= What you are asked to do =
Your answer is to be every line of the material that includes the string "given".

*** Opening Stored data ***

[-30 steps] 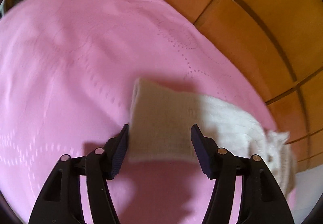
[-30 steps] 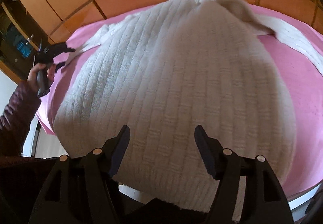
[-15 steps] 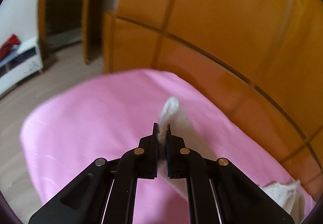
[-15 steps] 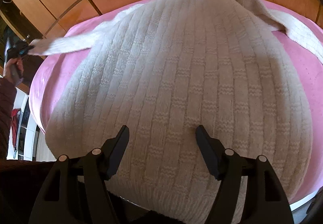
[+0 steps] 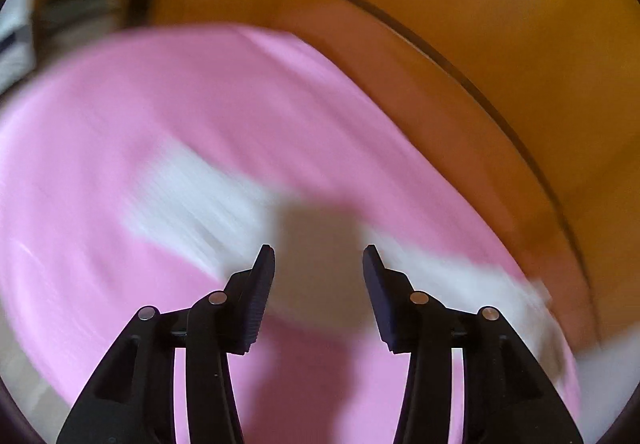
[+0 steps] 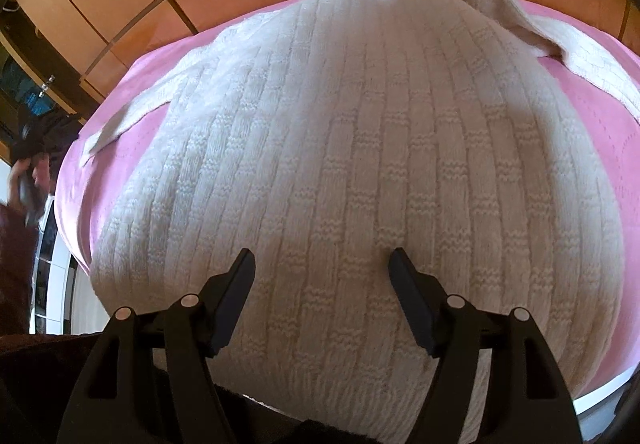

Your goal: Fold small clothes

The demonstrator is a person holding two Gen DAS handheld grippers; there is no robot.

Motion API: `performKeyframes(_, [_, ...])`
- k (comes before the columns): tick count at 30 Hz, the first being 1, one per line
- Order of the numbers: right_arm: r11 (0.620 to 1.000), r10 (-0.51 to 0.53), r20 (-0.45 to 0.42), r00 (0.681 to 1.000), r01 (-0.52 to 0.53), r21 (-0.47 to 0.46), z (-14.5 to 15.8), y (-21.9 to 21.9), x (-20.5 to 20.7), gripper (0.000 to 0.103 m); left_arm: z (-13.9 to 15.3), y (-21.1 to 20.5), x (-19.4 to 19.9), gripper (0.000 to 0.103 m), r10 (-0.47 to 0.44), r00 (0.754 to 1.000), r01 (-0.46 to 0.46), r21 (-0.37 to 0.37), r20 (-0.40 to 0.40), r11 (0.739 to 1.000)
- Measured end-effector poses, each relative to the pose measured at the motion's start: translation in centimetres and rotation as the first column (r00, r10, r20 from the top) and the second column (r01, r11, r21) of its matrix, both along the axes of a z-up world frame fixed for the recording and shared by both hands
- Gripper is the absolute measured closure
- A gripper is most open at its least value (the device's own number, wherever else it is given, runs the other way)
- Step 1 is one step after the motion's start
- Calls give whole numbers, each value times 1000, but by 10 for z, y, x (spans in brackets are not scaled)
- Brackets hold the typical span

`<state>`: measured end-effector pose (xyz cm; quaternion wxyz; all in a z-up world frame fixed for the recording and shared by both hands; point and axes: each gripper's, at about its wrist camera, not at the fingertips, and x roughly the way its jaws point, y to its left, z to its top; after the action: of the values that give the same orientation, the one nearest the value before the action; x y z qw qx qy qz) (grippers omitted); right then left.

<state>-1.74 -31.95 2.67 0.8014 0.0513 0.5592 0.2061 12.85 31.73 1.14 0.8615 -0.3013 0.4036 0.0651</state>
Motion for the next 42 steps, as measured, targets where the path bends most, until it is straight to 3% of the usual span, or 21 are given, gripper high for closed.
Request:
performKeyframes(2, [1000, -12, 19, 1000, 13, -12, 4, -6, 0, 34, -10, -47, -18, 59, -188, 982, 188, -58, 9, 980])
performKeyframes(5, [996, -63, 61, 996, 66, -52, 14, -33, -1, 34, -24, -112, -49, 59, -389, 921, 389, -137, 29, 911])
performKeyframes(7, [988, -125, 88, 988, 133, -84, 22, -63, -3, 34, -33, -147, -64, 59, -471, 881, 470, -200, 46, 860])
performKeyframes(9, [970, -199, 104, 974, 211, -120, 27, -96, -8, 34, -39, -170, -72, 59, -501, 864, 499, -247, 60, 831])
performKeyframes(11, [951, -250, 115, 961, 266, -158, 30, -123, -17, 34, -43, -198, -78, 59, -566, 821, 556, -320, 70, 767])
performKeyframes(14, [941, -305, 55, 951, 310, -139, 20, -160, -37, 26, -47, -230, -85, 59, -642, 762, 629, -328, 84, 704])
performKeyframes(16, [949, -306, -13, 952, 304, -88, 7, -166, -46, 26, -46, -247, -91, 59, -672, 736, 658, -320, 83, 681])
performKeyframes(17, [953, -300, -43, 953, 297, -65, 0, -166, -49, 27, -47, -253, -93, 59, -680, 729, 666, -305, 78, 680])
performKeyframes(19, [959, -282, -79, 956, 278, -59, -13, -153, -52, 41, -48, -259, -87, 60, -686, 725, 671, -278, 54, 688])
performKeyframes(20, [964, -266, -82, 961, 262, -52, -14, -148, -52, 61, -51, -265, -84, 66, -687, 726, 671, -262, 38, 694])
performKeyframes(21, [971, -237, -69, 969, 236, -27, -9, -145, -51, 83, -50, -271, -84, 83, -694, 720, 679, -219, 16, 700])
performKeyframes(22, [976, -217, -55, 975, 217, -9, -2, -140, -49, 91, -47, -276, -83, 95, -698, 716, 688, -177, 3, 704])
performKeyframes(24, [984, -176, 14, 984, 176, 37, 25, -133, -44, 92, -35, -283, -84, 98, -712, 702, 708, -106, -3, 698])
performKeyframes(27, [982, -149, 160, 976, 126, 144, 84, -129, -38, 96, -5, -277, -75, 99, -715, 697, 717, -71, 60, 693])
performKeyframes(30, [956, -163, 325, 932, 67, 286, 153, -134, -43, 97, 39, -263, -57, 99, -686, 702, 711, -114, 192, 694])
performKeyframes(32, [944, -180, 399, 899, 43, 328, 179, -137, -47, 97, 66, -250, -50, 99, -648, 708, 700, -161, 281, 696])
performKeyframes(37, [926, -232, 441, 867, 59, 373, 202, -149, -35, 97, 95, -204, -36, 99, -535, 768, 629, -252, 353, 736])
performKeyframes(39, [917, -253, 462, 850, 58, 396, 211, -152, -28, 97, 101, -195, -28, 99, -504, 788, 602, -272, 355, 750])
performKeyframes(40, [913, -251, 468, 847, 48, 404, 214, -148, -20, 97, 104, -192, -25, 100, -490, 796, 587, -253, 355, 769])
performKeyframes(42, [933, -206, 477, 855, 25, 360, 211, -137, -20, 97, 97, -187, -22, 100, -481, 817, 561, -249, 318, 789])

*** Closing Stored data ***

= Finished exercise =
- A gripper is most open at its least value (the device's own number, wherever else it is given, runs the other way)
Motion for the next 42 steps, as measured, targets where the path bends most, until it is straight to 3% of the usual span, or 21 are given, gripper high for closed.

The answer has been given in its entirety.